To take advantage of multi-core processors, the fst package contains classes that compute the sufficient statistics in a multi-threaded setting. Replace the CRFOptimizableByLabelLikelihood object in the above snippet by the following code:
    // number of threads to be used, depends on the number of cores and the size
    // of the training data
    int numThreads = 32;
    CRFOptimizableByBatchLabelLikelihood batchOptLabel =
        new CRFOptimizableByBatchLabelLikelihood(crf, trainingData, numThreads);
    ThreadedOptimizable optLabel = new ThreadedOptimizable(
        batchOptLabel, trainingData, crf.getParameters().getNumFactors(),
        new CRFCacheStaleIndicator(crf));
    ...
    ...
    // in the end, after training is done...
    optLabel.shutdown(); // clean exit for all the threads 
  
Or, instead use CRFTrainerByThreadedLikelihood.
    CRFTrainerByThreadedLikelihood trainer = 
      new CRFTrainerByThreadedLikelihood(crf, numThreads);
    trainer.train(trainingData);
    trainer.shutdown();
  

Print Output

Add the following evaluator to the trainer:
    // *Note*: the output size can grow very big very quickly
    ViterbiWriter viterbiWriter = new ViterbiWriter(
        "ner_crf", // output file prefix
        new InstanceList[] { trainingData, testingData },
        new String[] { "train", "test" }) {
      @Override
      public boolean precondition (TransducerTrainer tt) {
        return tt.getIteration() % Integer.MAX_VALUE == 0;
      }
    };
    crfTrainer.addEvaluator(viterbiWriter);
  

Computing the Probability of an Output Sequence

To compute the probability of an ouput sequence outputSeq for input sequence inputSeq, use two SumLattice objects.
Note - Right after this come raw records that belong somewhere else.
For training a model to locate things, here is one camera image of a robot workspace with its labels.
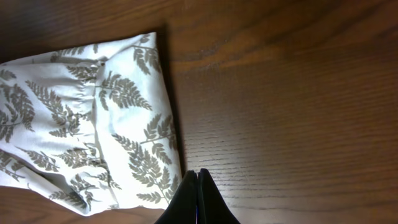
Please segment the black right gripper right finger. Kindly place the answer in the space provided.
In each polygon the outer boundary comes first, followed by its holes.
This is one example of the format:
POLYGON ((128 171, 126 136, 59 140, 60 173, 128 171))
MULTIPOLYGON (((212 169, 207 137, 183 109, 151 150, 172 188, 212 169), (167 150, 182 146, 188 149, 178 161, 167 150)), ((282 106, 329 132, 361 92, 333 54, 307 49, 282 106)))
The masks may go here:
POLYGON ((197 185, 198 224, 240 224, 223 200, 210 172, 201 169, 197 185))

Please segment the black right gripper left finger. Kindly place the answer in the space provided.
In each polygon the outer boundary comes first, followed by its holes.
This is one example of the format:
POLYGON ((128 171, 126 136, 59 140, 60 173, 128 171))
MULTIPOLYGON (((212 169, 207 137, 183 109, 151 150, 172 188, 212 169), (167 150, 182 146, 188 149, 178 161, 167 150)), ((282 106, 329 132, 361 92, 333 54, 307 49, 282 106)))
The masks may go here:
POLYGON ((196 224, 197 175, 190 170, 184 175, 173 199, 155 224, 196 224))

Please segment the white fern print garment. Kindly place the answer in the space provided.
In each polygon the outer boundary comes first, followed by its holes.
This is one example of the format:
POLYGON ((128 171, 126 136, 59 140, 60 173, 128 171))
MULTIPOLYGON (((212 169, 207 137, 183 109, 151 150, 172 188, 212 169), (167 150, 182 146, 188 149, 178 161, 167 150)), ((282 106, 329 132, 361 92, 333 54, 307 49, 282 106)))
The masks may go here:
POLYGON ((182 179, 156 34, 1 65, 1 185, 80 215, 165 209, 182 179))

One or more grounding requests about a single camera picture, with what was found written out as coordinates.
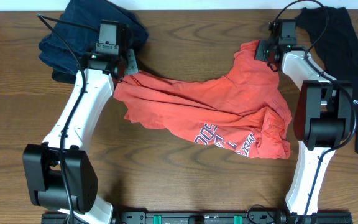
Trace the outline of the red printed t-shirt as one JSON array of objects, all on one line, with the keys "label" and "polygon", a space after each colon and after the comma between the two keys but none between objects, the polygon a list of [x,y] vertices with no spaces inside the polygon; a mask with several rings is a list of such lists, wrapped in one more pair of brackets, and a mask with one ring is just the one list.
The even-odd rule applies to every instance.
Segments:
[{"label": "red printed t-shirt", "polygon": [[171,80],[140,71],[117,84],[125,119],[147,129],[217,146],[249,158],[288,159],[291,112],[279,76],[255,60],[258,40],[241,44],[230,71],[205,82]]}]

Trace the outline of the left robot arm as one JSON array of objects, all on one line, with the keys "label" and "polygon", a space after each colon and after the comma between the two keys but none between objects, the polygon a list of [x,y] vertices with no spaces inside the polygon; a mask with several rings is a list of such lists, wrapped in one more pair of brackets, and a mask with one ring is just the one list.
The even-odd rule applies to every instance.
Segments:
[{"label": "left robot arm", "polygon": [[139,71],[127,46],[129,26],[103,20],[94,52],[75,56],[78,71],[68,102],[41,144],[28,144],[22,161],[33,205],[57,211],[50,223],[117,223],[111,203],[98,195],[88,153],[99,116],[126,75]]}]

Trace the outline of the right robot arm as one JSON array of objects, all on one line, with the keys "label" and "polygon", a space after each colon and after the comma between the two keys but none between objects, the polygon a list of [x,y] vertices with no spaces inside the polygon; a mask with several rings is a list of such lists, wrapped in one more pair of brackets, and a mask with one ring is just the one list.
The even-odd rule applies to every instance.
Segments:
[{"label": "right robot arm", "polygon": [[297,44],[295,20],[275,19],[269,30],[271,35],[259,42],[255,59],[266,62],[273,72],[286,74],[300,89],[293,120],[299,153],[285,197],[287,209],[258,209],[247,217],[251,223],[352,223],[350,212],[318,210],[328,164],[355,132],[352,85],[328,75],[313,61],[310,51]]}]

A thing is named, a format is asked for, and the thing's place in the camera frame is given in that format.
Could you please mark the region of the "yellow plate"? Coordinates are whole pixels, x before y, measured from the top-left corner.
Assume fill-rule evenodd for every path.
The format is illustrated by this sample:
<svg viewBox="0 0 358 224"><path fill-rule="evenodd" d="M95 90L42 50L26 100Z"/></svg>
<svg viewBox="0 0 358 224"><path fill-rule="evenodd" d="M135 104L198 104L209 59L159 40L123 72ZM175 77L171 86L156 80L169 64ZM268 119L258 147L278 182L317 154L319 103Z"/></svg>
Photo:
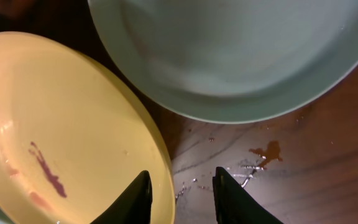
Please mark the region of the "yellow plate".
<svg viewBox="0 0 358 224"><path fill-rule="evenodd" d="M152 223L173 223L167 147L113 72L58 42L0 32L0 209L15 223L90 223L140 172Z"/></svg>

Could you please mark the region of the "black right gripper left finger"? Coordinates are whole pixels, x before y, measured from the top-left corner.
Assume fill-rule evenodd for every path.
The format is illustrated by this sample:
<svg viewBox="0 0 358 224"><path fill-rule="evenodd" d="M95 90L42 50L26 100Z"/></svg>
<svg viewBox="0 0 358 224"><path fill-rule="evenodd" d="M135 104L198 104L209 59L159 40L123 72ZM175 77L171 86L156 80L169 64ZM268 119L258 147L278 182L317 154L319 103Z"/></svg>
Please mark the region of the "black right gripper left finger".
<svg viewBox="0 0 358 224"><path fill-rule="evenodd" d="M91 224L150 224L152 181L143 170Z"/></svg>

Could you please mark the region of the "mint plate with smear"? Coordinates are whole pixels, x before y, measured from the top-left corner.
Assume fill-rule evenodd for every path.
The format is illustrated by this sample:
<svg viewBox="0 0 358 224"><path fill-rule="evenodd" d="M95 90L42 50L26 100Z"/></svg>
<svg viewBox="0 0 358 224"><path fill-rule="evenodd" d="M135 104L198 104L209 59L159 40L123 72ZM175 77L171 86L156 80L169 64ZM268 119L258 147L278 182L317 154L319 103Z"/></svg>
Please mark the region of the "mint plate with smear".
<svg viewBox="0 0 358 224"><path fill-rule="evenodd" d="M164 108L242 124L296 110L358 65L358 0L92 0L121 73Z"/></svg>

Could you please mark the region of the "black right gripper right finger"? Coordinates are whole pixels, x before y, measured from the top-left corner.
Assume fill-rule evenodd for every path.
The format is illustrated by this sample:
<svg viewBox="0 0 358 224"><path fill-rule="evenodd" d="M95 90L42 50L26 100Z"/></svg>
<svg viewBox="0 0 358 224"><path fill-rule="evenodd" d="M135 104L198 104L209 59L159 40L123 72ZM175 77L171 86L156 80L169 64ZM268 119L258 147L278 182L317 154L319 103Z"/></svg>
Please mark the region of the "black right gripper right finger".
<svg viewBox="0 0 358 224"><path fill-rule="evenodd" d="M222 167L216 168L213 192L218 224L282 224Z"/></svg>

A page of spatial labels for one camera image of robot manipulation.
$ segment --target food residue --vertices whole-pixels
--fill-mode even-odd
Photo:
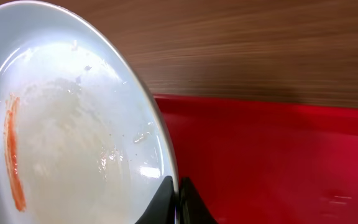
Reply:
[[[6,116],[4,122],[5,162],[12,196],[18,211],[25,210],[25,198],[22,184],[17,173],[17,136],[15,131],[17,107],[20,98],[11,95],[10,101],[6,101]]]

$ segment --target red sauce residue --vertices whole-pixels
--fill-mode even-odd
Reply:
[[[4,137],[6,140],[5,162],[9,182],[11,183],[13,200],[18,211],[23,212],[25,210],[25,198],[19,174],[17,173],[17,136],[15,132],[16,113],[19,102],[20,98],[14,95],[11,95],[9,103],[6,101],[7,111],[4,123]]]

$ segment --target red tray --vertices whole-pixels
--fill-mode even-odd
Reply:
[[[358,110],[156,95],[219,223],[358,223]]]

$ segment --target wood grain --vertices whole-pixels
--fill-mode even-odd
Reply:
[[[358,108],[358,1],[52,3],[99,29],[153,93]]]

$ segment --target white plate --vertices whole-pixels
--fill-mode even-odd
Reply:
[[[134,223],[167,175],[177,191],[154,100],[108,40],[52,4],[0,6],[0,223]]]

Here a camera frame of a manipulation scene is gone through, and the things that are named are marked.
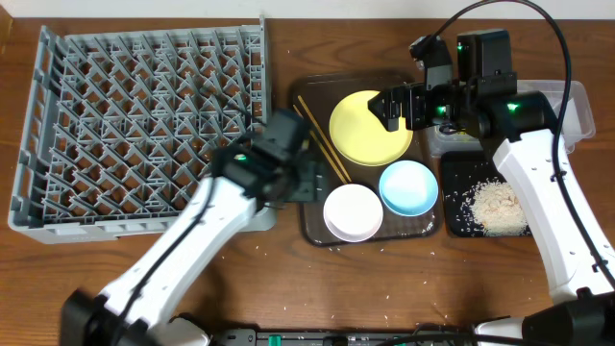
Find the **light blue bowl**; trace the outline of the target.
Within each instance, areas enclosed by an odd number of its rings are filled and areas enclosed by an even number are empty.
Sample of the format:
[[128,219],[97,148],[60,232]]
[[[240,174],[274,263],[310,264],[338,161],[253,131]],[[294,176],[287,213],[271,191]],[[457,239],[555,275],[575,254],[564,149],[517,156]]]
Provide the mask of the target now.
[[439,195],[435,175],[418,161],[396,161],[388,165],[381,173],[378,189],[384,205],[404,217],[430,211]]

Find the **pink white bowl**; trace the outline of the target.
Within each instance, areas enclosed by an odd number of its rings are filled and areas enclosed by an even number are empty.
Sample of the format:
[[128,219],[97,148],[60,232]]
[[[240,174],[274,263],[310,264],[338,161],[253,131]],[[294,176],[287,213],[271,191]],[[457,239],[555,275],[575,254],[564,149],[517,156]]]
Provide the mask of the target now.
[[325,200],[323,220],[336,238],[351,243],[362,242],[380,229],[383,207],[372,189],[357,184],[342,185]]

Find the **rice food scraps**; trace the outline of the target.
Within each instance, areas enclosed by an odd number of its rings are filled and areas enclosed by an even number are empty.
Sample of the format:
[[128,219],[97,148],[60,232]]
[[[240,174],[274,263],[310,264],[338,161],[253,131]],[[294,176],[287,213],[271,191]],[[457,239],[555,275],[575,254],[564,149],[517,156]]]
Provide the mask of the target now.
[[459,237],[529,234],[529,224],[509,183],[488,178],[444,193],[446,223]]

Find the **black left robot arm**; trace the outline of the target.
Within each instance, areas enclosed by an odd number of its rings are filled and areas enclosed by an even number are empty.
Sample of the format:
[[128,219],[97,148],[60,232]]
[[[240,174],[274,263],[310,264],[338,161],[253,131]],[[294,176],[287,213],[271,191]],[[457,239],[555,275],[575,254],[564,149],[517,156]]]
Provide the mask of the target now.
[[313,201],[323,166],[302,149],[229,146],[169,229],[95,297],[75,290],[61,308],[61,345],[208,345],[174,311],[218,251],[270,203]]

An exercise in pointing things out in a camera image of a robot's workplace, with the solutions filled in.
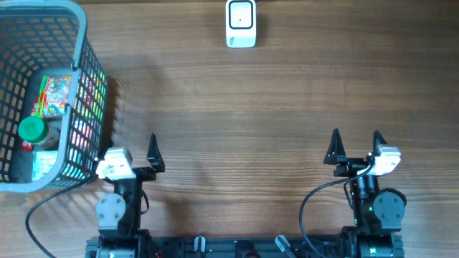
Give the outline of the light blue tissue pack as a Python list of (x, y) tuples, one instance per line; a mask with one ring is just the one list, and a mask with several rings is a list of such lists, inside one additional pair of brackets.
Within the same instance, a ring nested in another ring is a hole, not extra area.
[(58, 151), (57, 150), (43, 150), (34, 151), (34, 161), (32, 170), (32, 181), (38, 181), (45, 176), (54, 166)]

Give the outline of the red Nescafe coffee stick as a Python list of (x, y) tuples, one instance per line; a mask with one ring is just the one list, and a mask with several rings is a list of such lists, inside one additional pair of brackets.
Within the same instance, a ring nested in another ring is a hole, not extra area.
[[(31, 109), (31, 112), (30, 112), (30, 116), (35, 116), (35, 113), (36, 113), (36, 109), (37, 109), (37, 106), (38, 106), (38, 101), (39, 101), (39, 98), (36, 97), (34, 99), (34, 103), (33, 103), (33, 106), (32, 106), (32, 109)], [(26, 152), (30, 152), (30, 151), (33, 151), (33, 145), (25, 140), (22, 141), (21, 145), (19, 146), (19, 149), (21, 151), (26, 151)]]

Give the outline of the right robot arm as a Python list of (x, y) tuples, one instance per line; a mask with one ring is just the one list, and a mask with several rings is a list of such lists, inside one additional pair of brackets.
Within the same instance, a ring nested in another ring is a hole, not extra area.
[(388, 144), (377, 130), (373, 150), (365, 158), (348, 158), (339, 130), (333, 130), (323, 162), (335, 165), (335, 177), (346, 179), (345, 195), (354, 216), (354, 225), (343, 227), (338, 235), (337, 257), (404, 256), (397, 232), (402, 228), (406, 196), (394, 188), (380, 188), (378, 182), (400, 161), (399, 148)]

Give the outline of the green lid jar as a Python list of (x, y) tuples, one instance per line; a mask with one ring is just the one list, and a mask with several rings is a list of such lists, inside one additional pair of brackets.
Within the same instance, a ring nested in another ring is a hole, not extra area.
[(19, 137), (41, 149), (53, 149), (58, 146), (60, 132), (45, 119), (29, 116), (19, 124)]

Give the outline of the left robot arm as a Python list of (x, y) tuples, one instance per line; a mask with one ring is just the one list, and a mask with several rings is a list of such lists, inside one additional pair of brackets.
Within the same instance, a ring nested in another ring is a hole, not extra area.
[(113, 192), (95, 205), (99, 236), (88, 240), (86, 257), (161, 257), (161, 249), (149, 230), (141, 228), (141, 216), (149, 205), (143, 183), (155, 181), (165, 171), (156, 136), (151, 134), (146, 160), (148, 166), (134, 168), (126, 147), (109, 146), (98, 161), (96, 175), (113, 185)]

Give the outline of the Haribo gummy candy bag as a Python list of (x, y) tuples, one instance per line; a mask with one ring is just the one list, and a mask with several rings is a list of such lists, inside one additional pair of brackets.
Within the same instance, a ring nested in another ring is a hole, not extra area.
[(40, 118), (57, 118), (65, 114), (68, 101), (71, 76), (42, 78), (39, 98), (34, 115)]

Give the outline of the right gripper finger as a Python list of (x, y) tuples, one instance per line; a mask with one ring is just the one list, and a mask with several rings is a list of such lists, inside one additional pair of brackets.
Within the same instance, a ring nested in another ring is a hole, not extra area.
[(386, 144), (387, 144), (387, 142), (383, 138), (382, 134), (378, 130), (375, 130), (374, 133), (373, 133), (373, 151), (372, 151), (372, 153), (373, 154), (380, 154), (380, 150), (379, 149), (383, 145), (386, 145)]
[(346, 152), (339, 129), (335, 128), (332, 132), (331, 141), (323, 159), (323, 163), (326, 165), (338, 165), (344, 162), (346, 162)]

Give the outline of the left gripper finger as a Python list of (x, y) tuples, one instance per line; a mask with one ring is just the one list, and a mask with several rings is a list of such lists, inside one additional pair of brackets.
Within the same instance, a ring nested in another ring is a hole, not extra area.
[(152, 133), (150, 137), (146, 160), (150, 163), (150, 166), (155, 172), (161, 173), (165, 171), (165, 163), (158, 148), (156, 135), (154, 133)]
[(101, 148), (100, 152), (98, 153), (98, 156), (96, 157), (96, 161), (102, 161), (105, 157), (105, 154), (107, 153), (109, 148), (113, 147), (113, 141), (112, 140), (106, 140), (104, 143), (103, 147)]

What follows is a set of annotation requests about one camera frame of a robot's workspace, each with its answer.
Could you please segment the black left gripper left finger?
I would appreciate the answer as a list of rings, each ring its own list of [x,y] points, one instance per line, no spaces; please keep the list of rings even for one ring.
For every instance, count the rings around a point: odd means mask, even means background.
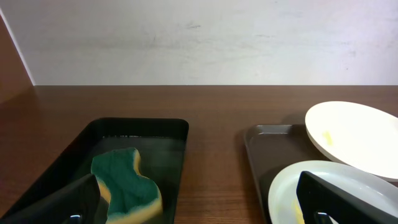
[[[99,202],[96,177],[87,174],[1,223],[93,223]]]

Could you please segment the green and yellow sponge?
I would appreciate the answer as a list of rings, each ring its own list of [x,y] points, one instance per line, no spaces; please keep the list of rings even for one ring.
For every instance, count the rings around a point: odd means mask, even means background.
[[[91,173],[107,202],[108,224],[144,223],[163,212],[158,185],[140,173],[141,155],[134,147],[95,156]]]

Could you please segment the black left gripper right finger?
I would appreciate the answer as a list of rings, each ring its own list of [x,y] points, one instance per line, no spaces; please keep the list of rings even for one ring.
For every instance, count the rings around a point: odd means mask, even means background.
[[[300,174],[296,195],[305,224],[394,224],[397,217],[345,192],[309,171]]]

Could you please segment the white plate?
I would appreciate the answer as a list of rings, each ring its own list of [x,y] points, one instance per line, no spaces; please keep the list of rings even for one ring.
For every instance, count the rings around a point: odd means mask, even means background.
[[[333,162],[397,181],[397,117],[347,101],[326,101],[305,114],[312,144]]]
[[[309,171],[351,195],[397,216],[397,187],[357,168],[329,161],[303,161],[282,169],[271,183],[268,210],[272,223],[303,223],[296,188]]]

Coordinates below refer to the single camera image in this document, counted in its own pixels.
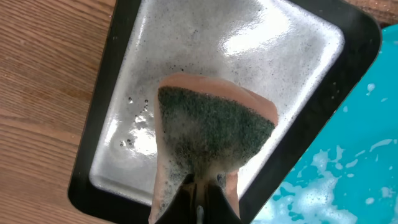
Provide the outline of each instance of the turquoise surface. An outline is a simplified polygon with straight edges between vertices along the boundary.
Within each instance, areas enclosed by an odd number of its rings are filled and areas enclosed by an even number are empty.
[[[252,223],[398,223],[398,25]]]

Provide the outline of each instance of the metal tray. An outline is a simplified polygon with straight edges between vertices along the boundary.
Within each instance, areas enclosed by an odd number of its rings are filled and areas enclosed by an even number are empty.
[[[184,71],[235,82],[278,109],[271,138],[239,170],[241,218],[250,222],[379,46],[375,22],[338,0],[118,1],[72,204],[118,223],[147,222],[156,172],[152,99],[159,80]]]

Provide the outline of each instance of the wooden table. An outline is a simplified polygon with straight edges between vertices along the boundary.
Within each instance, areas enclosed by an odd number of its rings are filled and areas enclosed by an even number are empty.
[[[349,0],[383,26],[398,0]],[[67,199],[115,0],[0,0],[0,223],[101,223]]]

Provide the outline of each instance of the wooden surface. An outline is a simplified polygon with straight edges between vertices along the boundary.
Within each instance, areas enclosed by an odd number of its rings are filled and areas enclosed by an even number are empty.
[[[398,23],[398,0],[349,1]],[[103,222],[67,187],[114,2],[0,0],[0,223]]]

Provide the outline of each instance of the black tray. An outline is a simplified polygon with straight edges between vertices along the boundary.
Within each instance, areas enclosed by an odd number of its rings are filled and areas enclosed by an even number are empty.
[[[381,45],[378,24],[356,7],[340,0],[290,1],[339,27],[345,37],[345,46],[240,199],[239,209],[243,223],[250,223],[254,219],[333,112],[366,73]],[[88,176],[140,3],[132,0],[118,0],[116,3],[68,189],[68,197],[77,209],[116,223],[147,223],[150,207],[99,190],[91,184]]]

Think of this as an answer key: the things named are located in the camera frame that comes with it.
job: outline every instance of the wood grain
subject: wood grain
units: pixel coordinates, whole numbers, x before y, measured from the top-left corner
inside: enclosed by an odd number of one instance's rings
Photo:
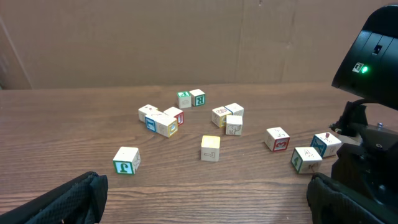
[[[184,110],[170,139],[138,120],[141,106],[166,110],[177,91],[194,88],[207,104]],[[109,180],[102,223],[308,223],[311,175],[296,174],[292,150],[328,131],[355,99],[329,83],[0,91],[0,213],[93,170]],[[234,102],[245,109],[241,137],[210,120],[213,108]],[[394,110],[371,105],[367,112],[369,123],[398,129]],[[263,133],[276,126],[291,140],[271,153]],[[219,162],[200,160],[204,134],[221,136]],[[140,150],[134,177],[114,171],[121,146]],[[335,160],[325,159],[320,171],[330,175]]]

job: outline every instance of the toy block
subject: toy block
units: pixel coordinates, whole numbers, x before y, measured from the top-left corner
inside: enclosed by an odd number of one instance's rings
[[[264,136],[264,142],[272,152],[286,150],[289,141],[289,135],[281,127],[267,129]]]
[[[203,136],[201,139],[200,159],[217,162],[220,155],[220,141],[218,136]]]
[[[205,92],[197,89],[189,91],[192,97],[192,105],[193,106],[201,106],[206,103],[206,94]]]
[[[158,109],[152,105],[145,105],[138,109],[139,120],[145,123],[145,116],[151,111],[157,111]]]
[[[229,110],[232,115],[239,115],[239,116],[243,116],[243,107],[241,107],[239,104],[237,103],[233,103],[230,105],[226,105],[225,108],[227,110]]]
[[[334,135],[327,133],[313,136],[311,146],[314,147],[321,157],[333,156],[343,143]]]
[[[296,147],[291,161],[299,174],[311,174],[318,171],[322,158],[313,147]]]
[[[113,165],[116,173],[134,175],[141,163],[139,150],[136,147],[120,147],[113,158]]]
[[[227,115],[225,134],[229,135],[242,135],[243,119],[242,116]]]
[[[184,111],[178,108],[170,107],[169,109],[165,110],[163,113],[176,118],[179,126],[184,123]]]
[[[229,110],[225,109],[224,106],[220,106],[219,108],[213,109],[213,111],[211,112],[211,120],[219,128],[222,128],[225,127],[227,115],[232,115],[232,113]]]
[[[182,91],[177,93],[177,104],[180,109],[189,108],[192,106],[191,94],[188,91]]]
[[[147,129],[157,132],[157,126],[156,126],[156,119],[160,116],[168,116],[167,114],[161,112],[161,111],[150,111],[148,112],[147,115],[145,115],[145,125]]]

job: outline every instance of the alphabet block
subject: alphabet block
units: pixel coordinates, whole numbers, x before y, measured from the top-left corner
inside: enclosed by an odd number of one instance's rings
[[[343,143],[334,135],[321,133],[314,135],[311,146],[314,147],[321,157],[333,156]]]
[[[269,128],[265,133],[264,142],[272,152],[286,150],[289,141],[289,135],[281,127]]]
[[[243,119],[242,116],[227,115],[225,134],[229,135],[242,135]]]
[[[158,109],[152,105],[145,105],[142,108],[138,109],[138,117],[139,120],[145,123],[145,116],[152,112],[152,111],[157,111]]]
[[[197,89],[189,91],[192,97],[192,105],[193,106],[201,106],[206,103],[206,94],[205,92]]]
[[[169,109],[165,110],[164,113],[176,118],[179,126],[184,123],[184,111],[175,107],[170,107]]]
[[[299,174],[311,174],[318,171],[322,158],[313,147],[296,147],[291,161]]]
[[[188,91],[177,93],[177,104],[180,109],[189,108],[192,104],[191,94]]]
[[[157,132],[156,119],[160,116],[168,116],[167,114],[160,111],[151,111],[145,115],[145,125],[147,129]]]
[[[226,105],[225,108],[229,110],[232,115],[239,115],[243,117],[243,107],[241,107],[239,104],[233,103],[230,105]]]
[[[113,165],[117,174],[134,175],[140,163],[141,157],[136,147],[120,147],[113,158]]]
[[[217,162],[220,155],[220,141],[218,136],[203,136],[201,139],[200,159]]]
[[[224,106],[220,106],[219,108],[213,109],[211,113],[211,120],[219,128],[222,128],[225,127],[227,115],[232,115],[232,113],[229,110],[225,109]]]
The first computes the log score of outputSeq, while the second computes the log-partition function.
double logScore = new SumLatticeDefault(crf,inputSeq,outputSeq).getTotalWeight();
double logZ = new SumLatticeDefault(crf,inputSeq).getTotalWeight();
double prob = Math.exp(logScore - logZ);

Computing Marginal Probabilities

To compute marginal probabilities over states for input sequence inputSeq, use a SumLattice object, which runs the forward backward algorithm.
SumLattice lattice = new SumLatticeDefault(crf,inputSeq);
// probability of transitioning from state si at input position ip-1
// to state sj at input position ip
double twoStateMarginal = lattice.getXiProbability(ip,crf.getState(si),crf.getState(sj));
// probability of being in state si at input position ip
double oneStateMarginal = lattice.getGammaProbability(ip+1,crf.getState(si));

Semi-supervised CRF

Recently, several methods have been proposed for semi-supervised CRFs. From an implementation standpoint, this means adding more terms in the objective function. This can be done by adding more optimizables (for example, implementing a CRFOptimizableByEntropyRegularization for Entropy Regularization and CRFOptimizableByGE for Generalized Expectation Criteria).